Production of Red Blood Cells
The kidneys secrete a hormone erythropoietin that triggers the production of red blood cells (RBCs) in the bone marrow.
Synthesis of Vitamin D
The kidneys produce a hormone calcitriol which is bioactive vitamin D, and is essential for bone development.
Ureters
  • The ureters are narrow tubes that arise from the kidneys and descend to the urinary bladder. Each ureter is attached to the renal pelvis of the respective kidney.
  • The function of the ureters is to transport urine from the renal pelvis of the kidneys to the urinary bladder.

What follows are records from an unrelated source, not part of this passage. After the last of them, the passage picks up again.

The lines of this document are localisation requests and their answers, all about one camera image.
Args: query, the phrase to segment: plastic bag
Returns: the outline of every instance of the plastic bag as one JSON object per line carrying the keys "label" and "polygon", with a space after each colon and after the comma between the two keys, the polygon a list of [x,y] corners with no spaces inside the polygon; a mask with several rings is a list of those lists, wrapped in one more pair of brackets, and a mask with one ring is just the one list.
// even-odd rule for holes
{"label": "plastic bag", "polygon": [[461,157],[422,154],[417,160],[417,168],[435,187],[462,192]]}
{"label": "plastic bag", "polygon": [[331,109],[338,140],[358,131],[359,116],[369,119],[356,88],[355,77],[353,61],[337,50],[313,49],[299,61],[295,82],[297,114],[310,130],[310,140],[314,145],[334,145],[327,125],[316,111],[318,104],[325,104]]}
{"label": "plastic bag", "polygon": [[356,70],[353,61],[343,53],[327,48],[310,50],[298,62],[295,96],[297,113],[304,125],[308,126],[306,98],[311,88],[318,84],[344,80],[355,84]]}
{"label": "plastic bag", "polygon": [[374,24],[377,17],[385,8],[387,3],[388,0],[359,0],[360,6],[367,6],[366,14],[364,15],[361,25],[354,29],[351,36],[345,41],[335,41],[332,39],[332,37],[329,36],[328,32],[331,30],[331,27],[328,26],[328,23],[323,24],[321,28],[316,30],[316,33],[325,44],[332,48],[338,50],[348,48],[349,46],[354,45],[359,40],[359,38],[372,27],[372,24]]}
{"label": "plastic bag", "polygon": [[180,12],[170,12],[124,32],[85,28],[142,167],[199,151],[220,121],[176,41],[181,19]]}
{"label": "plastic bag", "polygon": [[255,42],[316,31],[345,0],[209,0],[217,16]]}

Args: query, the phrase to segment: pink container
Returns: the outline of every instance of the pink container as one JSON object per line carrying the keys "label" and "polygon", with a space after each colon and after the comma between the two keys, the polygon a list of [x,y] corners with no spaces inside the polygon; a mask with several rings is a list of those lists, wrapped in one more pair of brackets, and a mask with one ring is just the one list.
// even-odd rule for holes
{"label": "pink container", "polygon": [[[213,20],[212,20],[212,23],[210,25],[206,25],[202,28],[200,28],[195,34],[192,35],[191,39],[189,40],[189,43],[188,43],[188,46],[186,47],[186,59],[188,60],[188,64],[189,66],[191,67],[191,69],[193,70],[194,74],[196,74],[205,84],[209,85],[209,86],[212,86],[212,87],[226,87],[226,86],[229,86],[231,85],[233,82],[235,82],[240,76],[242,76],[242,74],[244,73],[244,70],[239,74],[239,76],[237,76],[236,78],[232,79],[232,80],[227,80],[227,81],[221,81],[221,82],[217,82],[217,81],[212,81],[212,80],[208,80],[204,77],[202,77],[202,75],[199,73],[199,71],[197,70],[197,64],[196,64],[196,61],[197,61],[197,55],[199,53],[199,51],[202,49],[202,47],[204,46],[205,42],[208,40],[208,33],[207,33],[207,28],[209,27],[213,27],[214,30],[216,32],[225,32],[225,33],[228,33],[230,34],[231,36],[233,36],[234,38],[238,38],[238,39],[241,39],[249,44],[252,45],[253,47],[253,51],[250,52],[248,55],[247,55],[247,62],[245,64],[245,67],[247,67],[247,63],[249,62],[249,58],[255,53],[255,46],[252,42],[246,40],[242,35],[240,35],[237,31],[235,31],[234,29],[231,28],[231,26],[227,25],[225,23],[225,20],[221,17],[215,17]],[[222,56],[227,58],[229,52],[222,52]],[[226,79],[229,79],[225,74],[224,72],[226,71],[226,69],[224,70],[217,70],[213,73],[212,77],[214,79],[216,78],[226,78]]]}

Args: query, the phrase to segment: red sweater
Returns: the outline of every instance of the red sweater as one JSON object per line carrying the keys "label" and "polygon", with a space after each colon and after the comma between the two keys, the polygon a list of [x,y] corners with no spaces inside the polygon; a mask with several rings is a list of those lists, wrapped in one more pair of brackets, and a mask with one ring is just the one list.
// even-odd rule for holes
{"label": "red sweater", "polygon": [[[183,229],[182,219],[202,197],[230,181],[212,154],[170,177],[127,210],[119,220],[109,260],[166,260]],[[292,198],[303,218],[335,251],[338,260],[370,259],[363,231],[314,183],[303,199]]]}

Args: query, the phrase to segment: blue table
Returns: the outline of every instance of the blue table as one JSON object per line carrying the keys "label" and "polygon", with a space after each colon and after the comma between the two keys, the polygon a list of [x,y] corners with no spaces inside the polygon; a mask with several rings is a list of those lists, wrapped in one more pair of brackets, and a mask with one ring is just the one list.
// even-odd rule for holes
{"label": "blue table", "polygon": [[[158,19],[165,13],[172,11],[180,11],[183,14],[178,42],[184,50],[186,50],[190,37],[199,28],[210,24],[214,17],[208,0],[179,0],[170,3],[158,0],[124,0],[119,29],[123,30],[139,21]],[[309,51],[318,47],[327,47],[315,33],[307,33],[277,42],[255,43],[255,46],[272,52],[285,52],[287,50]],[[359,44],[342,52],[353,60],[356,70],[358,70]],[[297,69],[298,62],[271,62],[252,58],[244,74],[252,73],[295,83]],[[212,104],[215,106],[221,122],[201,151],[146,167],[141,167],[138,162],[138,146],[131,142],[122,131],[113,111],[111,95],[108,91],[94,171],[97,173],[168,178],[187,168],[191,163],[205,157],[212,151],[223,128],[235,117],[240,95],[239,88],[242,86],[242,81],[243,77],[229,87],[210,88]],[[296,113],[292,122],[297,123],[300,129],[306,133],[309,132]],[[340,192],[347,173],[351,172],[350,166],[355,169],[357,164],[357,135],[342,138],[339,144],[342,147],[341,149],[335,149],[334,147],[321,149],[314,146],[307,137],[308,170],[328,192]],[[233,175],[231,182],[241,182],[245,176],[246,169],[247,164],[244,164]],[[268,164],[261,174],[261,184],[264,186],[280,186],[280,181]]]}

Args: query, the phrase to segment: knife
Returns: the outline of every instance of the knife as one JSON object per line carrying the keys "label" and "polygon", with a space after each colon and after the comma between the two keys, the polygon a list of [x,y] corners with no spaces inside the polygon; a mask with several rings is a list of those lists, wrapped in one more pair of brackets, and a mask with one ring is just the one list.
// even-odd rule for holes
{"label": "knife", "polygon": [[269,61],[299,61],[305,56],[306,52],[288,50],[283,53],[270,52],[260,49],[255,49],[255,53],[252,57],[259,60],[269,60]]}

  • The urine flows downwards through the ureter due to the rhythmic contraction and relaxation of the smooth muscles of its walls. The ends of the ureters extend into the bladder.
  • Improper functioning of the ureters can lead to cystitis or infection of the kidneys.
Urinary Bladder
  • The urinary bladder is a triangular, hollow organ that is located in the lower abdominal region.
  • The function of the urinary bladder is to store urine until it is expelled from the body.
  • The urinary bladder expands when it is full, and reduces in size when empty.
  • Circular muscles, known as sphincter muscles, prevent the leakage of urine from the bladder. These muscles are located at the opening of the bladder into the urethra.
  • The nerves present in the bladder control the process of urination or micturition. When the bladder is full and it is time for urination, the nerves of the bladder transmit this information to the brain. The brain then signals the bladder muscles to contract and the sphincter muscles to relax, so as to facilitate urination.
Urethra
  • The urethra is the tube through which urine is expelled from the body.
  •  It is 8 inches long in males and 2 inches long in females.
  • The flow of urine through the urethra is controlled by the internal and external urethral sphincter muscles.
  • In males, the urethra also serves as the tube through which semen is ejaculated.
The urinary system functions in proper coordination with other organs, like the skin, lungs and intestines, to excrete all types of waste products generated in the body, while carrying out the vital life processes. Any kind of injury or damage to any part of the urinary system can impair the whole process of excretion, leading to accumulation of toxic substances, and giving rise to a number of health problems.